Many environmental triggers may lead to the development of PSS and the genetic predisposition of each individual person may determine whether these environmental influences lead to the development of the disease.
It has long been suspected that infections – both bacterial and viral – may act as triggers for PSS. In some patients, antibiotic treatment relieves many of the symptoms of PSS.
H pylori infection has recently received quite a lot of attention with regard to the development of PSS.
One study reported that the incidence of H pylori infection in PSS patients was significantly higher than in controls. However other studies have not reported these differences.
It may be that not all H pylori strains create the same responses in patients. For example, a further study revealed that 90% of PSS patients were infected by the CagA strain of H pylori. This particular strain seems to correlate with many different disease progressions, including heart disease and stomach cancer.
Unfortunately there is a scarcity of information in the literature in this area, but because H pylori infection has the ability to trigger a whole-body, or systemic inflammatory response, its role in diseases such as PSS cannot be discounted and the role of CagA strains should be investigated further.
As I have explained in many articles on this website, H pylori is one of multiple environmental triggers that may lead to a cascade of events within the body that ultimately lead to inflammatory and immune-mediated conditions.

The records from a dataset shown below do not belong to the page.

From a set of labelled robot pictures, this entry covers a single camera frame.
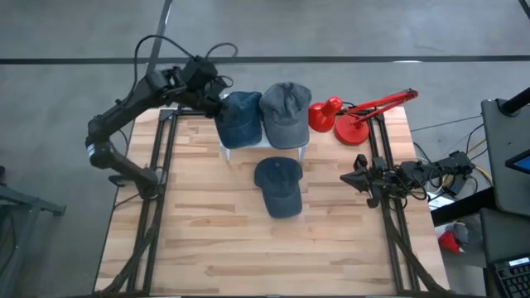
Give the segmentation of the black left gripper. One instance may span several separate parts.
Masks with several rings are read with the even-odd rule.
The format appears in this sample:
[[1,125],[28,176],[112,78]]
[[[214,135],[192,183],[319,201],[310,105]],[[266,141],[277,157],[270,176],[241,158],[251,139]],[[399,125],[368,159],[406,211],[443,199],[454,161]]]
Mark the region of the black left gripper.
[[216,101],[219,95],[229,87],[224,79],[218,77],[202,89],[183,88],[181,92],[181,104],[202,104],[202,111],[207,118],[215,118],[224,110],[222,101]]

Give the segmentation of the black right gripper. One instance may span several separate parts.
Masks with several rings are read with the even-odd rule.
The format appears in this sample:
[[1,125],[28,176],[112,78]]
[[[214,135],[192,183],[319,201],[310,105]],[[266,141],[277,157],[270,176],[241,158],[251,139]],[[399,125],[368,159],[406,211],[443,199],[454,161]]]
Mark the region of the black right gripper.
[[388,170],[384,158],[377,156],[372,159],[372,165],[368,167],[368,159],[364,154],[358,154],[354,162],[355,171],[340,176],[340,179],[354,187],[357,191],[365,191],[369,194],[366,199],[369,208],[378,207],[382,197],[383,189],[387,186],[385,172]]

So I’d recommend that if you have any skin disease or autoimmune condition, you seek advice on how to assess for all these possible triggers. Tools are available to you to assess for digestive infections, toxicity, food and chemical sensitivity and it is these analyses that will help you uncover the reason why your condition developed.
H Pylori & Progressive Systemic Sclerosis References
Ebert et al. Gastric and enteric involvement in progressive systemic sclerosis. J Clin Gastroenterol 2008; 42: 5-12.
Hamandzic et al. The role of infectious agents in the pathogenesis of systemic sclerosis. Curr Opin Rheumatol 2002; 14: 694-8.
Danese et al. High prevalence of Helicobacter pylori type I virulent strains in patients with systemic sclerosis. J Rheumatol 2000; 27: 1568-9.